Clearly, within those lines there is massive scope for things to go wrong, or simply to not function 100 per cent as intended, and part of the ACCC’s point is that pinpointing precisely why something has gone wrong, let alone fixing it, can be a devilishly difficult job. 

To put these figures in context, the 2010 HBR article said that just one year earlier, in 2009, an S-Class Merc contained about 20 million lines of code. Goodness knows just how many lines are required to run the cars sitting in showrooms today. 

Boeing’s Dreamliner requires 6.5 million lines of code. The F-35 Joint Strike Fighter requires 5.7 million lines. That was in 2010 - the JSF probably has some multiple of that number now, mostly to address the things that the original lines did that were unexpected, or couldn’t do that were expected (you know, like flying actual combat missions).

In the long tradition of expressing things in terms that actual humans are able to comprehend (eg Olympic-sized swimming pools and the land area of Wales), the ACCC quotes the Victorian Automobile Chamber of Commerce (VACC), which last year pointed out that in the year 2000 your average mechanic had to wade through three workshop manuals to know everything there was to know about how to keep a Toyota Tarago on the road. Let’s leave to one side the question of why you’d want to keep a Tarago on the road at all.

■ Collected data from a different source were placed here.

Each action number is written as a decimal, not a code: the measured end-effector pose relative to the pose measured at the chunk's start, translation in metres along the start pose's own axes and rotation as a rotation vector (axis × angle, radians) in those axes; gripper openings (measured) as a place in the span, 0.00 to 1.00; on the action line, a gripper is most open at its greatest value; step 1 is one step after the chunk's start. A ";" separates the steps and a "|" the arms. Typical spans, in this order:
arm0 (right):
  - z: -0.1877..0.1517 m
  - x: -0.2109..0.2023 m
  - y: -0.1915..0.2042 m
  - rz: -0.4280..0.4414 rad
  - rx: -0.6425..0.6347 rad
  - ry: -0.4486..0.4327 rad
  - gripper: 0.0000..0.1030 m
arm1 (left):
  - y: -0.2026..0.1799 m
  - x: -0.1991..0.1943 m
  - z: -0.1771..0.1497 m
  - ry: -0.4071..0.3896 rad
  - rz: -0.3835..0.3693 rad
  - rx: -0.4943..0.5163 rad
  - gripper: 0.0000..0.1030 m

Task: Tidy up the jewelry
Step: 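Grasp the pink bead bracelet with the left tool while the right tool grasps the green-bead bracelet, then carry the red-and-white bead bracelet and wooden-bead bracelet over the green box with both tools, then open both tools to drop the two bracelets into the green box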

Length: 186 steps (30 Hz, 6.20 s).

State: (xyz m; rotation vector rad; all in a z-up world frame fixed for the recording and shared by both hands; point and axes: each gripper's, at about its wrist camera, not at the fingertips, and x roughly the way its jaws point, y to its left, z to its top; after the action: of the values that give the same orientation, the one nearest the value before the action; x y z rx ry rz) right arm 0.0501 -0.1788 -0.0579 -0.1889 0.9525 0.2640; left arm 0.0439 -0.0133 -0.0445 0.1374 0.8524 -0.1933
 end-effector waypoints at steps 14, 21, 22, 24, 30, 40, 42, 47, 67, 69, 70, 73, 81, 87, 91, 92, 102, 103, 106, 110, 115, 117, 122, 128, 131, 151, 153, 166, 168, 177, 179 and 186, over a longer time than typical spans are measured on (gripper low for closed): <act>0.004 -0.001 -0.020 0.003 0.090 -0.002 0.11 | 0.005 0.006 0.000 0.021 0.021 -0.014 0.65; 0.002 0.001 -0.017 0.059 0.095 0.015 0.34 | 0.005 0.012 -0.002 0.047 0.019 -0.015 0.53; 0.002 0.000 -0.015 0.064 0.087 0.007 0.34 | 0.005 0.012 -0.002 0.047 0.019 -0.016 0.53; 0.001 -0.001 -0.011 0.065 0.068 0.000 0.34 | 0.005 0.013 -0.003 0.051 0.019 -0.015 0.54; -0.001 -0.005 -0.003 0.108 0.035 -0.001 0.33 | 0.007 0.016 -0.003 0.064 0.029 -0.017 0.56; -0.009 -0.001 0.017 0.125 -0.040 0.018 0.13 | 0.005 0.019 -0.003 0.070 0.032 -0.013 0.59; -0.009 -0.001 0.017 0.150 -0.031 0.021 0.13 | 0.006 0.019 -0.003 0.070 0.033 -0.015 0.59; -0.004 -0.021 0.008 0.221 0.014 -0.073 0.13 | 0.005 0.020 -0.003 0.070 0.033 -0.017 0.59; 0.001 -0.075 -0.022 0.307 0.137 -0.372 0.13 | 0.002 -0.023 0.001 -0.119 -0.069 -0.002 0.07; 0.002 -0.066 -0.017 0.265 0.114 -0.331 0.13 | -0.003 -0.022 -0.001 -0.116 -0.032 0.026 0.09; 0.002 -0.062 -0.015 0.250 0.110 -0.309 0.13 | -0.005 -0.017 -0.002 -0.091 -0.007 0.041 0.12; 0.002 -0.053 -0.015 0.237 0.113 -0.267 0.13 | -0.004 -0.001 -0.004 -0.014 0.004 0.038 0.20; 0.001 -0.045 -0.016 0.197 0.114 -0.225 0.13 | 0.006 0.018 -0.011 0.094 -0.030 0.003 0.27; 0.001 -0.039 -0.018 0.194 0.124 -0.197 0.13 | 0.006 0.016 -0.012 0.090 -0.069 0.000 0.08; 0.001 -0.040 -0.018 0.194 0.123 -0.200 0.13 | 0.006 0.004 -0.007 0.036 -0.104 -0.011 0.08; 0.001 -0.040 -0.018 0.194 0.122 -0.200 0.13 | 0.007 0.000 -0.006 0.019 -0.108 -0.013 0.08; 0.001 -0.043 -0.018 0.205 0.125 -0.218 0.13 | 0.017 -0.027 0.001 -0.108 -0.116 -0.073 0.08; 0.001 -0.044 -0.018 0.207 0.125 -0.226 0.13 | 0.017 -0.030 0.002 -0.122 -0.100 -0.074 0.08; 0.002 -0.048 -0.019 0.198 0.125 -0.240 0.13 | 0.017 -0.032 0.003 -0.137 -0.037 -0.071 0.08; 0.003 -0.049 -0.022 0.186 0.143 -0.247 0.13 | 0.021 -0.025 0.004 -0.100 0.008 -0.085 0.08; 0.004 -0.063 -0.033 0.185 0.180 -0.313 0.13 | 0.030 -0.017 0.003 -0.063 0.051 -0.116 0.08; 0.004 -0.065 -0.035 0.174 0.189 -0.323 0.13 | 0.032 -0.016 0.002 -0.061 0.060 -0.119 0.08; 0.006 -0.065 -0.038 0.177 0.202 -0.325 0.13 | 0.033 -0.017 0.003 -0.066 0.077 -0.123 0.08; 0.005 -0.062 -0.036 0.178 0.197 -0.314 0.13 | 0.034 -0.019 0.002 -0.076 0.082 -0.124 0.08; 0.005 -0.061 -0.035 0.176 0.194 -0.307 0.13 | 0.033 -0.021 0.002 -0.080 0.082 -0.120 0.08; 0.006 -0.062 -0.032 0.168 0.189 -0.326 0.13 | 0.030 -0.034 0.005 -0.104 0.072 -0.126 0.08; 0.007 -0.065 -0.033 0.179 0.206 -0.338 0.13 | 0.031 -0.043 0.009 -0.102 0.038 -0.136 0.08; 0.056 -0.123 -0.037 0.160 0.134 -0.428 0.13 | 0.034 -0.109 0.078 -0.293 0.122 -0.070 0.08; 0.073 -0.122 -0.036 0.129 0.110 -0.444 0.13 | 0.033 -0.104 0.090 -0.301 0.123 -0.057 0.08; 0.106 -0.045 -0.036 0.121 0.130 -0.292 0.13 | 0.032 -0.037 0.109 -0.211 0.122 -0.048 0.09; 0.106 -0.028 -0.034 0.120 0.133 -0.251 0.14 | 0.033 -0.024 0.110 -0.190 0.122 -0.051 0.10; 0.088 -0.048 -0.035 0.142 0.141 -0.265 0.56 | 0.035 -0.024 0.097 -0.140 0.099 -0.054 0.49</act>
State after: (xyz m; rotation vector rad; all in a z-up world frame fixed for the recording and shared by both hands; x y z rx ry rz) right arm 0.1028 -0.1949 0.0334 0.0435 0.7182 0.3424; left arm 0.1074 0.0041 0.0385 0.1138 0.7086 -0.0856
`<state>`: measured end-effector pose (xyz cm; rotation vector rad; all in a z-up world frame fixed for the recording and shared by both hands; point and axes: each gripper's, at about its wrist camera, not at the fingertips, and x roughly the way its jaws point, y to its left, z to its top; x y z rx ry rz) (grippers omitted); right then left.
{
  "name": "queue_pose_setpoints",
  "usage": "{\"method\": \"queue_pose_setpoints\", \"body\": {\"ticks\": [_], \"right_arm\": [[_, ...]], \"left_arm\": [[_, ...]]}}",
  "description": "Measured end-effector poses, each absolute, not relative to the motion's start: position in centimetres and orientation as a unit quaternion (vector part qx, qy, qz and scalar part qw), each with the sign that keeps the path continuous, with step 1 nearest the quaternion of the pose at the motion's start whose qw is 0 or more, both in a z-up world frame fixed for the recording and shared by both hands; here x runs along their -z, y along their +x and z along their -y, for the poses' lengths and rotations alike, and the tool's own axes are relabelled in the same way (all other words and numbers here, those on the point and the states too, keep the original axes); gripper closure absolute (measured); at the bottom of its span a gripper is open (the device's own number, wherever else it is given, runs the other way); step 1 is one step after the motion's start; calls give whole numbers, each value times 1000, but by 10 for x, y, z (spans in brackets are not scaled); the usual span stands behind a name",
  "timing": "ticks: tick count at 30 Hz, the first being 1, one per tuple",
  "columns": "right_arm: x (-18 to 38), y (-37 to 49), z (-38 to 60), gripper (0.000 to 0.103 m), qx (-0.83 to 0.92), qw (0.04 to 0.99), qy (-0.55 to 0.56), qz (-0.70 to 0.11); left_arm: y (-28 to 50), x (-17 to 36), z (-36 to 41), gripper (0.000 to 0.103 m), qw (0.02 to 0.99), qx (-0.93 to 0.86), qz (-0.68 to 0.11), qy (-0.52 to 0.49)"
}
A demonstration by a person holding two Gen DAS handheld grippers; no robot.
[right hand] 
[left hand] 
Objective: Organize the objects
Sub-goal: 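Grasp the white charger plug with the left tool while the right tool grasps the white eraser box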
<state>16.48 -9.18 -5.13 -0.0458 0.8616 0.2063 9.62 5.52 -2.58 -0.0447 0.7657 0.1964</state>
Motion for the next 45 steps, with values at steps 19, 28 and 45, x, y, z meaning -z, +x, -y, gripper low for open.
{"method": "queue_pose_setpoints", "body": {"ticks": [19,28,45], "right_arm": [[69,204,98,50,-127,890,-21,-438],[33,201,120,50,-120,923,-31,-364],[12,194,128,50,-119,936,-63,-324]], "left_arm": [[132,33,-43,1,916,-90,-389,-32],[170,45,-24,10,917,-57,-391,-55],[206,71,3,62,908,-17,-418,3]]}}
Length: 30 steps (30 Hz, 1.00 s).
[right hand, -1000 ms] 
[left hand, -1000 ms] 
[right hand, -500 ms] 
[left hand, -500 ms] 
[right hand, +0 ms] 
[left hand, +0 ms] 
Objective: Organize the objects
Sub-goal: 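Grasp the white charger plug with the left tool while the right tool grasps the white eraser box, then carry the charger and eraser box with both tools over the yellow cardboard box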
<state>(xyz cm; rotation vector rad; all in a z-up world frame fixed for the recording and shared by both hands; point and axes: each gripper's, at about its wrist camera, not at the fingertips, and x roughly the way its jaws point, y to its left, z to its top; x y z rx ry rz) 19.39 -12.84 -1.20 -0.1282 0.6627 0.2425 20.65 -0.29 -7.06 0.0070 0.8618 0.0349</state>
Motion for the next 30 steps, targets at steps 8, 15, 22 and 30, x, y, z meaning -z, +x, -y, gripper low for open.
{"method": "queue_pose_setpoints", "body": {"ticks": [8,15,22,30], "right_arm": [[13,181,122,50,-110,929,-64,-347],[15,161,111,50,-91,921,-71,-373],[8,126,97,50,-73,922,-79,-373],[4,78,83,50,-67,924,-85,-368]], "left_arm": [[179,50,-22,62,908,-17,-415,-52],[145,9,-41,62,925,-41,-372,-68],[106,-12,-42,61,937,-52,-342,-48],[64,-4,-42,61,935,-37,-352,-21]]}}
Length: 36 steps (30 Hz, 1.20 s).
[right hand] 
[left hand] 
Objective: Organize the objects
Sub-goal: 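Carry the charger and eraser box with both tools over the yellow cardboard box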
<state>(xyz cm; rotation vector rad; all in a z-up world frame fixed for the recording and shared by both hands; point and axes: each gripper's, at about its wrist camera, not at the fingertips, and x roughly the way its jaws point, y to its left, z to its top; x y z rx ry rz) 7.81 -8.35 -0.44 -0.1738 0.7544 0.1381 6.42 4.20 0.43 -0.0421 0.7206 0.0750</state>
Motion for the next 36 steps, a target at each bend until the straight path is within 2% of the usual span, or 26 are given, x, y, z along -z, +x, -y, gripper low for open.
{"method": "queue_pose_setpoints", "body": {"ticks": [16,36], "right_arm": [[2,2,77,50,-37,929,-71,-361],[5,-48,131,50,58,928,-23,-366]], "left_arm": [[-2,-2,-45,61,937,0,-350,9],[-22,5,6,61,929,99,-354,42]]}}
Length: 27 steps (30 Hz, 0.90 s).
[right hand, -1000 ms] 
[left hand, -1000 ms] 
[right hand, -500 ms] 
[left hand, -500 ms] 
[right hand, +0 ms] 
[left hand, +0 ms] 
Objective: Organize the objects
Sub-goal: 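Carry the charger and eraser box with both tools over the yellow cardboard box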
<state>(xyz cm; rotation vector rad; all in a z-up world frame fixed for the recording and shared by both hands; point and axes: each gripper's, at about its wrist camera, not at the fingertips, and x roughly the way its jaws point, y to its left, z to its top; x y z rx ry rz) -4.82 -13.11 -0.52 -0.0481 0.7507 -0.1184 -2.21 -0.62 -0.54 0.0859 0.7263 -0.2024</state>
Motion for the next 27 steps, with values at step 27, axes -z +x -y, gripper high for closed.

But by 2010, it required 31 workshop manuals to fully get to grips with a Tarago. (Again, why?).

A bit like how accountants like to say there’s no single person alive who has read all of the  Income Tax Assessment Act, I would bet that there is no single individual who has read all volumes of the workshop manuals, in their entirety, and can fully explain how a Tarago works, let alone why it exists.

So the SpaceX Heavy Falcon leaving the launchpad was a truly impressive sight, with lots of noise and flames and smoke. It did not blow up; The Companion was transfixed, naturally; and who knows, maybe we’re witnessing the start of a new era of space exploration and human colonisation of the universe, as Musk intends. But be that as it may, the fact remains that the most impressive technological aspect of the test might have been the on-board computer nestled behind the dashboard of the Roadster.